CPU / memory metrics

Felix also exports the default set of metrics that Prometheus makes available. Currently, those include:

Name Description
go_gc_duration_seconds A summary of the GC invocation durations.
go_goroutines Number of goroutines that currently exist.
go_memstats_alloc_bytes Number of bytes allocated and still in use.
go_memstats_alloc_bytes_total Total number of bytes allocated, even if freed.
go_memstats_buck_hash_sys_bytes Number of bytes used by the profiling bucket hash table.
go_memstats_frees_total Total number of frees.
go_memstats_gc_sys_bytes Number of bytes used for garbage collection system metadata.
go_memstats_heap_alloc_bytes Number of heap bytes allocated and still in use.
go_memstats_heap_idle_bytes Number of heap bytes waiting to be used.
go_memstats_heap_inuse_bytes Number of heap bytes that are in use.
go_memstats_heap_objects Number of allocated objects.
go_memstats_heap_released_bytes_total Total number of heap bytes released to OS.
go_memstats_heap_sys_bytes Number of heap bytes obtained from system.
go_memstats_last_gc_time_seconds Number of seconds since 1970 of last garbage collection.
go_memstats_lookups_total Total number of pointer lookups.
go_memstats_mallocs_total Total number of mallocs.
go_memstats_mcache_inuse_bytes Number of bytes in use by mcache structures.
go_memstats_mcache_sys_bytes Number of bytes used for mcache structures obtained from system.
go_memstats_mspan_inuse_bytes Number of bytes in use by mspan structures.
go_memstats_mspan_sys_bytes Number of bytes used for mspan structures obtained from system.
go_memstats_next_gc_bytes Number of heap bytes when next garbage collection will take place.

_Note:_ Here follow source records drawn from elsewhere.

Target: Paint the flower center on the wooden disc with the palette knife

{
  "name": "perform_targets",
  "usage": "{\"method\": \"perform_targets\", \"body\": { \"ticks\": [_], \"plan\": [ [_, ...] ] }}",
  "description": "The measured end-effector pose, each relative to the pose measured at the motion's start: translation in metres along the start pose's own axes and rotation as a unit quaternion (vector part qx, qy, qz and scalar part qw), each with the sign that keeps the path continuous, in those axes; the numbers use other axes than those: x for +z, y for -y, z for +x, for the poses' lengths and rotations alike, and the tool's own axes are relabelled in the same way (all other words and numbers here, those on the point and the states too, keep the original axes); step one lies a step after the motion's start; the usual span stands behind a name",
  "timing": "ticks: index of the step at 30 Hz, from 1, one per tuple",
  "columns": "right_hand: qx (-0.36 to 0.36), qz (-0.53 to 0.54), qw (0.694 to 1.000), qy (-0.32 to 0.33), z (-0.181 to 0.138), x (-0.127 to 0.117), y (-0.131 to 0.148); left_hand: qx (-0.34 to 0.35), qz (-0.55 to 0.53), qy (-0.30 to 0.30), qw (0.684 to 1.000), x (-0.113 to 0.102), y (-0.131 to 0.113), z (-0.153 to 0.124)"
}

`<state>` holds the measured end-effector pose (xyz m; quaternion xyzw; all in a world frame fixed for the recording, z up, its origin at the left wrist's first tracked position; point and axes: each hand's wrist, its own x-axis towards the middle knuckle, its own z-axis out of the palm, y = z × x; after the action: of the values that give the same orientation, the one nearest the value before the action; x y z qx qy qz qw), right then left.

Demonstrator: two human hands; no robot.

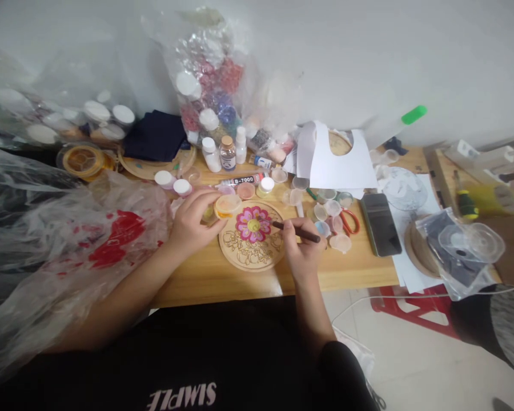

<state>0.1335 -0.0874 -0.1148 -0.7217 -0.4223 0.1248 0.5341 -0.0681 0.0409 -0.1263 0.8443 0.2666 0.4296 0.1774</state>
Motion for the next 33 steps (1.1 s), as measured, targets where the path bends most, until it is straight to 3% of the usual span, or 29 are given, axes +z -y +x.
{"method": "perform_targets", "body": {
  "ticks": [33],
  "plan": [
    [0.005, 0.025, 1.0, -0.01, 0.0019, 0.002, -0.0031, 0.007, 0.012, -0.001, 1.0, -0.0005, -0.0002, 0.0001]
  ]
}}
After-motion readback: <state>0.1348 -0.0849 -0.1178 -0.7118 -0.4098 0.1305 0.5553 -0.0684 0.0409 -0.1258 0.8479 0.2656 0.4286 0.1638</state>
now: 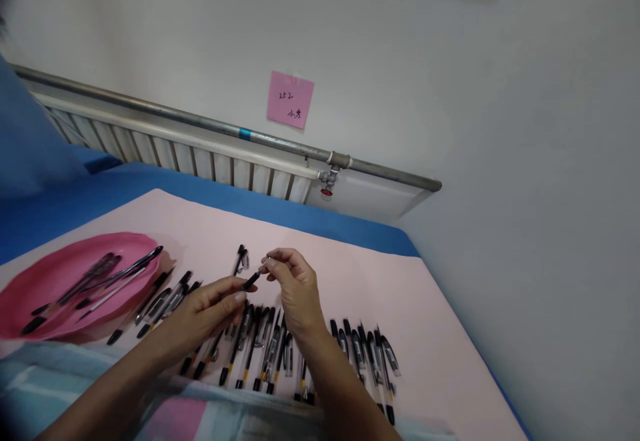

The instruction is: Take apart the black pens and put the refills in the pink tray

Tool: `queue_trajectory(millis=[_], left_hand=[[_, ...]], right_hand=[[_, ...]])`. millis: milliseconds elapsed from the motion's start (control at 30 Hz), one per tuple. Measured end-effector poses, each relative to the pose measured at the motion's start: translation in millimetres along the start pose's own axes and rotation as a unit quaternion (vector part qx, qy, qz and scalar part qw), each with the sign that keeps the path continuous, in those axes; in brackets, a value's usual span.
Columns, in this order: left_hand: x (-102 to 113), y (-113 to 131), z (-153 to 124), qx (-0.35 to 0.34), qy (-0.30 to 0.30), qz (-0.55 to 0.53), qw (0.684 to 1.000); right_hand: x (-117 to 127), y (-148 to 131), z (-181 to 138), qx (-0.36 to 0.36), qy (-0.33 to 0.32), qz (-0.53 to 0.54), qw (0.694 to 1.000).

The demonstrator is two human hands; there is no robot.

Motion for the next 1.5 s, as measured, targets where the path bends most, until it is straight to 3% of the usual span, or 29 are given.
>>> queue_trajectory(millis=[200,667,1167,1400,1500], left_hand=[[0.7,-0.7,0.4,0.006,0.004,-0.001,1.000],[-1.4,-0.5,-0.6,0.031,0.003,-0.039,0.999],[-13.9,-4.5,-5.5,0.117,-0.029,-0.239,0.963],[-10.4,-3.8,-4.0,0.081,-0.005,-0.176,0.981],[-10.0,-2.5,-3.7,0.083,-0.005,-0.162,0.983]], right_hand=[[4.9,-5.0,0.2,0.014,0.030,0.025,0.999],[-3.6,-4.1,-2.9,0.020,0.000,-0.040,0.999],[-4.3,0.4,-1.0,0.019,-0.033,-0.010,0.999],[-4.6,3.0,0.0,0.008,-0.033,-0.003,0.999],[-9.8,8.7,-0.7,-0.040,-0.080,0.001,0.996]])
Point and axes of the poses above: each hand's wrist, its own z-axis towards the middle knuckle, its own x-axis out of the back of the hand, y = z × x, the point moved 7 cm from there along z, towards the middle knuckle, and after that the axes turned 4 degrees about -x, right-handed, at the moved point
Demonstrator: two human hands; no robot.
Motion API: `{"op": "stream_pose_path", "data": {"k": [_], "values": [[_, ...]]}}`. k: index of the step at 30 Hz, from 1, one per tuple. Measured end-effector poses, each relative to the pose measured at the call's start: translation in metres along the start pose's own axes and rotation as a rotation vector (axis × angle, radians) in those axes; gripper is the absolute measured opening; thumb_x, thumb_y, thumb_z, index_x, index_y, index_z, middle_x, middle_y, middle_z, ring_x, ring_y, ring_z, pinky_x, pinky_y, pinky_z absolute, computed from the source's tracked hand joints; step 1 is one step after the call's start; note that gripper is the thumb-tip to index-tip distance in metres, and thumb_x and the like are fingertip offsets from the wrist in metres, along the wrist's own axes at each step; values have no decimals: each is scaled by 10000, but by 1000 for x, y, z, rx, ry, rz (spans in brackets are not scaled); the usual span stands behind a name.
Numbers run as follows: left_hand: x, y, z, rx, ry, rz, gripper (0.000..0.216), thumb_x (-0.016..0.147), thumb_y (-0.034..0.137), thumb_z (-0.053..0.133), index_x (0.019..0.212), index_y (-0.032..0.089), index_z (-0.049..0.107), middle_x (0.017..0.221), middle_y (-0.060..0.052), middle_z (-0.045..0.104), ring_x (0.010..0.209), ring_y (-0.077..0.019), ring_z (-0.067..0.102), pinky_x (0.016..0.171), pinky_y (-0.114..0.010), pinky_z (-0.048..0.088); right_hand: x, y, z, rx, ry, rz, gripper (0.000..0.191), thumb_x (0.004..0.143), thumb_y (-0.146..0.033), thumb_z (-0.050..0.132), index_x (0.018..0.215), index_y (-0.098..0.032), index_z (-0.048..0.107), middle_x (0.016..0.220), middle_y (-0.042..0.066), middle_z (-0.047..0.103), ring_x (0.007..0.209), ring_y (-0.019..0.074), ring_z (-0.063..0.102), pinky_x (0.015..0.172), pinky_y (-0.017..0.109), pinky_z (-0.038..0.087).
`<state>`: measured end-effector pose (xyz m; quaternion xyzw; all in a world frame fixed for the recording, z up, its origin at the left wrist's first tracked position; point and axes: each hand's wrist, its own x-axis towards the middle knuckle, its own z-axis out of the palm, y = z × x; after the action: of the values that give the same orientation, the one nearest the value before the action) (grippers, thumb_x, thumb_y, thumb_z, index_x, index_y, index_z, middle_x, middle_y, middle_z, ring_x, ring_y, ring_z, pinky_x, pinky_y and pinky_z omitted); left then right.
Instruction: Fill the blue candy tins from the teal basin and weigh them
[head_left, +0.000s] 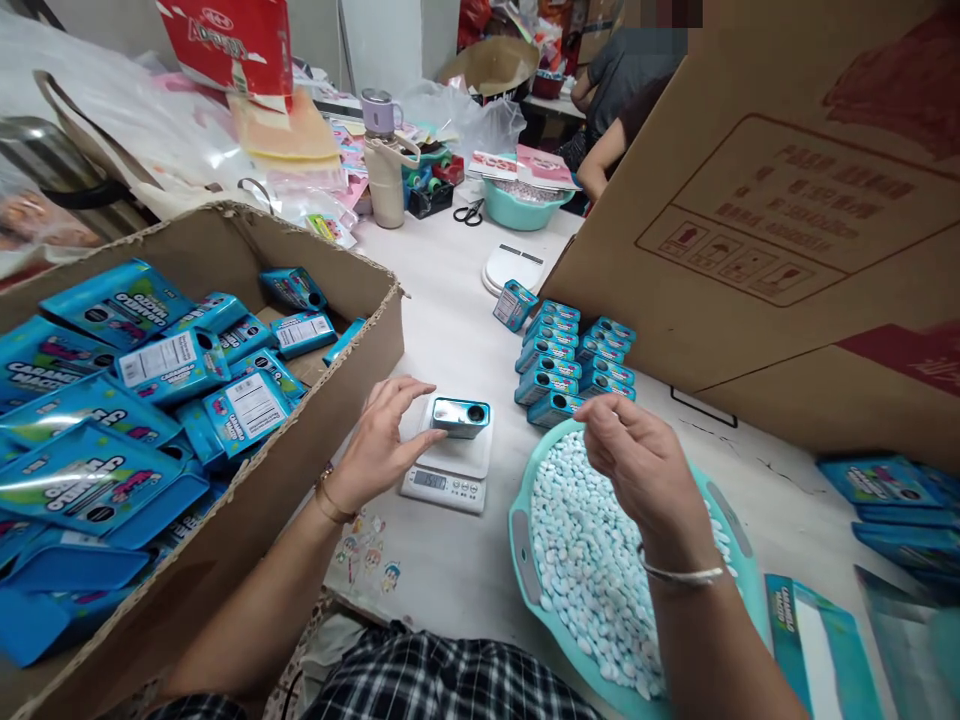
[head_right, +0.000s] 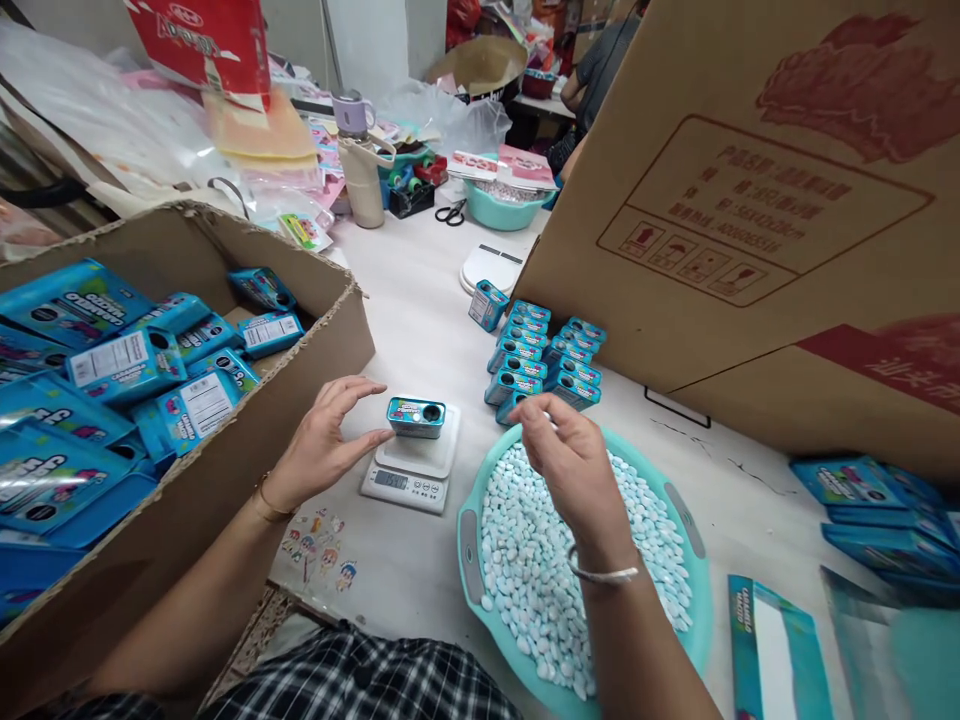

go_memstats_other_sys_bytes Number of bytes used for other system allocations.
go_memstats_stack_inuse_bytes Number of bytes in use by the stack allocator.
go_memstats_stack_sys_bytes Number of bytes obtained from system for stack allocator.
go_memstats_sys_bytes Number of bytes obtained by system. Sum of all system allocations.
process_cpu_seconds_total Total user and system CPU time spent in seconds.
process_max_fds Maximum number of open file descriptors.
process_open_fds Number of open file descriptors.
process_resident_memory_bytes Resident memory size in bytes.
process_start_time_seconds Start time of the process since unix epoch in seconds.
process_virtual_memory_bytes Virtual memory size in bytes.